Written by Rob Lillpopp on March 15, 2010 – 5:27 am
Carl Campanile of the New York Post writes - “As the health-care debate comes to a head in Washington, a new political war over medical coverage is about to erupt in Albany, where Gov. Paterson is seeking authority to curb “excessive” rate hikes imposed by insurers.
Tucked in Paterson’s budget plan is a proposal to give the state’s superintendent of insurance “prior approval” over rate hikes in medical premiums, which would end a 10-year experiment with deregulation. President Obama has recommended something similar on the national level…
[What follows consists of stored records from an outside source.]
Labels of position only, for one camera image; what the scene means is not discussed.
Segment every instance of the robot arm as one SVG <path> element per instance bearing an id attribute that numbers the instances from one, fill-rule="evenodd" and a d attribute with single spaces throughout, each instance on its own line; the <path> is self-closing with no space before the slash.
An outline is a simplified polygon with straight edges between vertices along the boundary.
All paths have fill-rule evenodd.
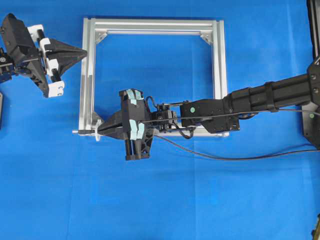
<path id="1" fill-rule="evenodd" d="M 27 28 L 12 13 L 3 20 L 0 33 L 7 51 L 0 48 L 0 83 L 13 75 L 29 77 L 46 98 L 63 95 L 61 75 L 87 56 L 81 48 L 45 37 L 42 25 Z"/>
<path id="2" fill-rule="evenodd" d="M 179 131 L 185 138 L 191 138 L 193 130 L 202 125 L 209 133 L 238 131 L 239 120 L 254 117 L 258 112 L 278 112 L 280 108 L 313 103 L 318 106 L 312 116 L 314 131 L 308 140 L 320 149 L 320 57 L 308 67 L 307 74 L 267 82 L 262 86 L 236 90 L 223 99 L 201 99 L 172 104 L 155 105 L 151 112 L 148 98 L 143 92 L 128 89 L 119 93 L 121 110 L 101 124 L 97 133 L 125 141 L 126 159 L 137 160 L 150 157 L 154 130 L 159 132 Z M 180 117 L 171 107 L 180 108 Z M 181 120 L 183 128 L 178 126 Z"/>

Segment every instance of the light blue tape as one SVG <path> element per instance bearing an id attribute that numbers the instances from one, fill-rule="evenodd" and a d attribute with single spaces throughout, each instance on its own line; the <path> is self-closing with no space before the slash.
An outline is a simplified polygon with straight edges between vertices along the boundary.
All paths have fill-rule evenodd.
<path id="1" fill-rule="evenodd" d="M 131 89 L 126 90 L 129 99 L 135 99 L 135 94 Z"/>
<path id="2" fill-rule="evenodd" d="M 137 140 L 138 128 L 137 128 L 136 121 L 129 119 L 129 123 L 130 123 L 130 128 L 131 128 L 130 140 Z"/>
<path id="3" fill-rule="evenodd" d="M 145 132 L 145 124 L 142 123 L 142 122 L 139 123 L 138 128 L 139 128 L 139 130 L 138 130 L 138 133 L 136 135 L 136 138 L 137 139 L 142 139 L 143 136 L 144 136 L 144 132 Z"/>
<path id="4" fill-rule="evenodd" d="M 142 96 L 141 96 L 141 92 L 139 92 L 138 90 L 134 90 L 135 91 L 135 98 L 137 100 L 142 100 L 144 99 Z"/>
<path id="5" fill-rule="evenodd" d="M 131 103 L 131 104 L 134 104 L 134 105 L 137 105 L 137 100 L 135 100 L 135 99 L 130 99 L 130 103 Z"/>

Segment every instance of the wire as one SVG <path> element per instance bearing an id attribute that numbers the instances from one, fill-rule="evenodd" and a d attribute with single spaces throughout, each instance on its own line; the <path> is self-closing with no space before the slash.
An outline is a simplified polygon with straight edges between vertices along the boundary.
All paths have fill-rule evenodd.
<path id="1" fill-rule="evenodd" d="M 173 122 L 173 125 L 175 126 L 176 129 L 178 129 L 180 135 L 185 139 L 191 139 L 194 136 L 194 131 L 196 129 L 195 127 L 189 130 L 190 136 L 188 136 L 182 131 L 182 129 L 175 122 Z"/>
<path id="2" fill-rule="evenodd" d="M 148 100 L 151 99 L 151 102 L 152 102 L 152 105 L 157 109 L 157 105 L 155 103 L 155 100 L 152 96 L 147 96 L 146 99 L 145 99 L 145 105 L 146 105 L 146 108 L 148 109 L 148 111 L 150 112 L 150 108 L 149 108 L 149 105 L 148 105 Z"/>
<path id="3" fill-rule="evenodd" d="M 200 153 L 197 151 L 192 151 L 188 148 L 185 148 L 184 146 L 181 146 L 174 141 L 171 141 L 163 136 L 159 135 L 154 135 L 156 138 L 159 138 L 161 140 L 167 141 L 168 143 L 176 146 L 177 148 L 180 148 L 188 153 L 198 155 L 204 158 L 208 159 L 213 159 L 213 160 L 223 160 L 223 161 L 248 161 L 248 160 L 258 160 L 258 159 L 270 159 L 270 158 L 275 158 L 275 157 L 280 157 L 280 156 L 286 156 L 286 155 L 292 155 L 292 154 L 301 154 L 301 153 L 320 153 L 320 150 L 313 150 L 313 149 L 308 149 L 308 150 L 300 150 L 300 151 L 288 151 L 288 152 L 282 152 L 282 153 L 276 153 L 276 154 L 268 154 L 268 155 L 261 155 L 261 156 L 254 156 L 254 157 L 220 157 L 220 156 L 213 156 L 213 155 L 208 155 L 204 153 Z"/>
<path id="4" fill-rule="evenodd" d="M 299 110 L 299 109 L 277 109 L 279 112 L 297 112 L 297 113 L 309 113 L 320 116 L 320 113 L 315 111 L 309 110 Z M 172 118 L 164 118 L 164 119 L 157 119 L 157 120 L 148 120 L 148 121 L 141 121 L 141 123 L 154 123 L 154 122 L 164 122 L 168 120 L 182 120 L 182 119 L 214 119 L 219 117 L 227 117 L 227 116 L 235 116 L 235 115 L 242 115 L 242 114 L 258 114 L 258 113 L 269 113 L 269 110 L 261 110 L 261 111 L 241 111 L 241 112 L 234 112 L 234 113 L 226 113 L 220 115 L 211 115 L 211 116 L 178 116 Z"/>

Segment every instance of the blue cloth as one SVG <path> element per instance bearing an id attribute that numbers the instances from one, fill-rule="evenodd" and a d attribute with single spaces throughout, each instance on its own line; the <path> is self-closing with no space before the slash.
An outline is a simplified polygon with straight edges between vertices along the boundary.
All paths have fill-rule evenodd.
<path id="1" fill-rule="evenodd" d="M 312 61 L 304 0 L 2 1 L 0 18 L 9 12 L 78 47 L 84 17 L 223 19 L 229 92 L 303 74 Z M 117 111 L 128 88 L 158 103 L 212 98 L 211 74 L 200 37 L 110 35 L 96 52 L 96 111 Z M 126 162 L 122 141 L 72 135 L 80 76 L 79 63 L 62 76 L 64 96 L 52 99 L 24 77 L 0 85 L 0 239 L 311 239 L 318 153 L 223 162 L 155 139 L 150 159 Z M 240 124 L 227 138 L 172 139 L 224 157 L 312 148 L 298 113 Z"/>

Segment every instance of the aluminum frame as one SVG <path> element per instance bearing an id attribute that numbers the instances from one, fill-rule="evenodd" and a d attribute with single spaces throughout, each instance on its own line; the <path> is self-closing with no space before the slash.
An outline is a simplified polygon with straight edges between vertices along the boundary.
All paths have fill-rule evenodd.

Paterson estimates the state will save $70 million in the upcoming fiscal year and $150 million by 2012 by restoring state authority over rate hikes. Fewer residents would be forced to go on the public dole by keeping rates lower in the private insurance market, officials said.
He also wants to limit insurer profits by requiring that 85 percent of their revenues go toward customer service.
But insurance companies said giving the state control over insurance premiums would backfire.
“It’s tantamount to price fixing. It will create havoc in the marketplace,” said Leslie Moran, spokeswoman for the NY Health Plan Association.
“There will be political pressure for the executive and the Legislature to keep rates artificially low. You’re not doing anything to control medical costs. You will have plans leave the state and go out of business.”